## Your task
The answer is the complete listing below, written out again exactly.

--------------------------------

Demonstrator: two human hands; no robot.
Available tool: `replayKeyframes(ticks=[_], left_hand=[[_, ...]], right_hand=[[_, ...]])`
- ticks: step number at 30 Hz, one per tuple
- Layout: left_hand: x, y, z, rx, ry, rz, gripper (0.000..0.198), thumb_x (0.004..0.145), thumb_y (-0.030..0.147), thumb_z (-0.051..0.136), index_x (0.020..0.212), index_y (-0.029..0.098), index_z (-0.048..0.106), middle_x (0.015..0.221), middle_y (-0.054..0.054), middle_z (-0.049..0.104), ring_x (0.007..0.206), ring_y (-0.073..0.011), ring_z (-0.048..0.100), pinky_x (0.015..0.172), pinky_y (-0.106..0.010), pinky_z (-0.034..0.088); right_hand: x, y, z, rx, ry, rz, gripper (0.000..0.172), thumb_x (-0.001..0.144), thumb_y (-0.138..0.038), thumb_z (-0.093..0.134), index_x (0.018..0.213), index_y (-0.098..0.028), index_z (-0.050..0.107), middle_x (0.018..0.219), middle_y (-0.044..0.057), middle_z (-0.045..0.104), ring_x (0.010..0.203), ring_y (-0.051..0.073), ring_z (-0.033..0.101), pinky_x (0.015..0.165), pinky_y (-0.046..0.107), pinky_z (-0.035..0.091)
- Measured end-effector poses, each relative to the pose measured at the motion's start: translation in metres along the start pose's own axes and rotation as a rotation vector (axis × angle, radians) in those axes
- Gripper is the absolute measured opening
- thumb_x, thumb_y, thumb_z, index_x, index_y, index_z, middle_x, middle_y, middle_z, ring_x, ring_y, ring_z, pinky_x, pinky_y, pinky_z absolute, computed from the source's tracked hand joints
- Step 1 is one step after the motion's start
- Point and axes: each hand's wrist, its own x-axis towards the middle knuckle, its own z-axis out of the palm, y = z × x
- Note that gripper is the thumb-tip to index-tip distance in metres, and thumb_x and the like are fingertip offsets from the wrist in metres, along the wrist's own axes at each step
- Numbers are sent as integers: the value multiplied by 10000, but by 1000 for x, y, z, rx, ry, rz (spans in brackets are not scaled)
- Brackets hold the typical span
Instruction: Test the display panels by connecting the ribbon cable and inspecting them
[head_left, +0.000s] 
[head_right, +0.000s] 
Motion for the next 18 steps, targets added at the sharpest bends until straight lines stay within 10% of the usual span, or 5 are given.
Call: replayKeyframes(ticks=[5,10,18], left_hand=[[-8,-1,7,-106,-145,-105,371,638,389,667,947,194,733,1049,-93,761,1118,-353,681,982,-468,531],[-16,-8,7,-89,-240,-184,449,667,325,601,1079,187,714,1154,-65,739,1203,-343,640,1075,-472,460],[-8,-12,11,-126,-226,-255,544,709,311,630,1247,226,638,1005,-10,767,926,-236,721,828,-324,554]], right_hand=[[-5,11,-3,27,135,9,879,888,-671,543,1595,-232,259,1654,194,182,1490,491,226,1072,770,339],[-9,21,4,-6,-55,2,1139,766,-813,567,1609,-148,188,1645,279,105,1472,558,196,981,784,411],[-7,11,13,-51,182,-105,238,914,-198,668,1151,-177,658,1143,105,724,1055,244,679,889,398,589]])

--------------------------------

## Result of the task
Demonstrator: two human hands; no robot.
Available tool: `replayKeyframes(ticks=[_], left_hand=[[_, ...]], right_hand=[[_, ...]])`
- ticks: step number at 30 Hz, one per tuple
- Layout: left_hand: x, y, z, rx, ry, rz, gripper (0.000..0.198), thumb_x (0.004..0.145), thumb_y (-0.030..0.147), thumb_z (-0.051..0.136), index_x (0.020..0.212), index_y (-0.029..0.098), index_z (-0.048..0.106), middle_x (0.015..0.221), middle_y (-0.054..0.054), middle_z (-0.049..0.104), ring_x (0.007..0.206), ring_y (-0.073..0.011), ring_z (-0.048..0.100), pinky_x (0.015..0.172), pinky_y (-0.106..0.010), pinky_z (-0.034..0.088); right_hand: x, y, z, rx, ry, rz, gripper (0.000..0.172), thumb_x (-0.001..0.144), thumb_y (-0.138..0.038), thumb_z (-0.093..0.134), index_x (0.018..0.213), index_y (-0.098..0.028), index_z (-0.050..0.107), middle_x (0.018..0.219), middle_y (-0.044..0.057), middle_z (-0.045..0.104), ring_x (0.010..0.203), ring_y (-0.051..0.073), ring_z (-0.033..0.101), pinky_x (0.015..0.165), pinky_y (-0.046..0.107), pinky_z (-0.035..0.091)
- Measured end-effector poses, each relative to the pose measured at the motion's start: translation in metres along the start pose's own axes and rotation as a rotation vector (axis × angle, radians) in those axes
- Gripper is the absolute measured opening
- thumb_x, thumb_y, thumb_z, index_x, index_y, index_z, middle_x, middle_y, middle_z, ring_x, ring_y, ring_z, pinky_x, pinky_y, pinky_z absolute, computed from the source's tracked hand joints
- Step 1 is one step after the motion's start
- Point and axes: each hand's wrist, its own x-axis towards the middle knuckle, its own z-axis out of the palm, y = z × x
- Note that gripper is the thumb-tip to index-tip distance in metres, and thumb_x and the like are fingertip offsets from the wrist in metres, along the wrist's own axes at each step
- Numbers are sent as integers: the value multiplied by 10000, but by 1000 for x, y, z, rx, ry, rz (spans in brackets are not scaled)
- Brackets hold the typical span
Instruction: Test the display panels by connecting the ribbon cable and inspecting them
[head_left, +0.000s] 
[head_right, +0.000s] 
Motion for the next 18 steps, targets added at the sharpest bends until straight lines stay within 10% of the usual span, or 5 are given.
Call: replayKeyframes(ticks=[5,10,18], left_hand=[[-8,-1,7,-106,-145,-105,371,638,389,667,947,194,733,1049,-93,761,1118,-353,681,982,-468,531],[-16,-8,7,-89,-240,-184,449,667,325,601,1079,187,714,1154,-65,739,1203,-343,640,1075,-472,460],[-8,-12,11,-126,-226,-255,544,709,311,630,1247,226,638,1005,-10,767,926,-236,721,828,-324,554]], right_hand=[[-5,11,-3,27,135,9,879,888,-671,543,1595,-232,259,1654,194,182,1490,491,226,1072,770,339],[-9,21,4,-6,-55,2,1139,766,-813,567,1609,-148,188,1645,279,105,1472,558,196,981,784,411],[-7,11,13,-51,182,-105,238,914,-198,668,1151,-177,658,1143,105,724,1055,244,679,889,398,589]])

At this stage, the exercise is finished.